The stem bark from Curatella americana L. was collected at the Tocantins cerrado (altitude 267 m; S 10°11.884′; HO 48°17.714′) under authorization number 14043-1 from the Instituto Brasileiro do Meio Ambiente e dos Recursos Naturais Renováveis (IBAMA). Identification occurred at the Tocantins Herbarium, Universidade Federal de Tocantins, by Dr. Solange F. Lolis. Voucher specimens were deposited in the same herbarium (registration HTO2234).

2.2. Preparation of Crude Extract and Fractionation

The stem bark was dried under shade in the open air to reduce deterioration of the plant drug material.
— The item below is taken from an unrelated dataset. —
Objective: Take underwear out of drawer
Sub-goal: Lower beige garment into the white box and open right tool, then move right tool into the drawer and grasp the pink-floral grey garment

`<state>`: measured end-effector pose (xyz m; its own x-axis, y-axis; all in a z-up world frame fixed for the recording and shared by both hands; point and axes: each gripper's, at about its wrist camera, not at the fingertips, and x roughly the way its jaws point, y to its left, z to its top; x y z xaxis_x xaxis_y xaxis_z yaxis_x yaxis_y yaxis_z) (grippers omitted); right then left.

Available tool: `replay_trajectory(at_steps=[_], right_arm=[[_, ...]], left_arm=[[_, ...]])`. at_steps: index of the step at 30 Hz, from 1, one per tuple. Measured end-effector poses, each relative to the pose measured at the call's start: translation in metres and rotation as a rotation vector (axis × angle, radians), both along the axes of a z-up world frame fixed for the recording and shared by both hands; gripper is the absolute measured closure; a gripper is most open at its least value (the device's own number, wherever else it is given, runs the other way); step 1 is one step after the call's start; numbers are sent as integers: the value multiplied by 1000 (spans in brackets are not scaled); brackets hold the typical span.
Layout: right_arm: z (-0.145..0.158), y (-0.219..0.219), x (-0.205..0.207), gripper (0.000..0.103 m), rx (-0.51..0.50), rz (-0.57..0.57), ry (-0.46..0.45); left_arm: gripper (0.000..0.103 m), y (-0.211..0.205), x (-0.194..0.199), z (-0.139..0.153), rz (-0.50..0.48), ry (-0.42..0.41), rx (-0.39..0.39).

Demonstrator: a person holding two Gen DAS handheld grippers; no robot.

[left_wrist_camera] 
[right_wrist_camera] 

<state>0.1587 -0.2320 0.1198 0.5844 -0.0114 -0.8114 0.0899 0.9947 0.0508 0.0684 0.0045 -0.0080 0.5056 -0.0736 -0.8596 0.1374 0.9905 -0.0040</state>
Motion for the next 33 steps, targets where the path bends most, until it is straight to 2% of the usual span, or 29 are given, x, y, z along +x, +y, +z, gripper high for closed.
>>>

It was then comminuted and dried at room temperature in the dark. After drying, the plant material was powdered (Tigre ASN5), and the crude extract (CE; 10% w/v) was obtained by turboextraction according to Toledo et al. [17] using acetone/water (7 : 3, v/v) as the extractor liquid. The lyophilized CE was then dissolved in acetone/water (2 : 8, v/v) and partitioned with ethyl acetate to obtain a water fraction (F1) and an ethyl acetate fraction (F2). The F2 fraction (2 g) was chromatographed on a Sephadex LH-20 column ( mm, mm) using 50% ethanol (4 L), absolute ethanol (1 L), and acetone/water (7 : 3, v/v; 2 L) as the eluent system. Nineteen fractions were obtained, in which the most active (F2#5 and F2#6) were subfractionated by high-speed countercurrent chromatography (HSCCC). For identification, the isolated compounds were acetylated, and their nuclear magnetic resonance spectra were determined on a Varian instrument (Mercury 300BB, 300 MHz for ¹H, 75 MHz for ¹³C) using TMS as an internal standard. The spectra were analyzed and compared with data from the literature [18–21].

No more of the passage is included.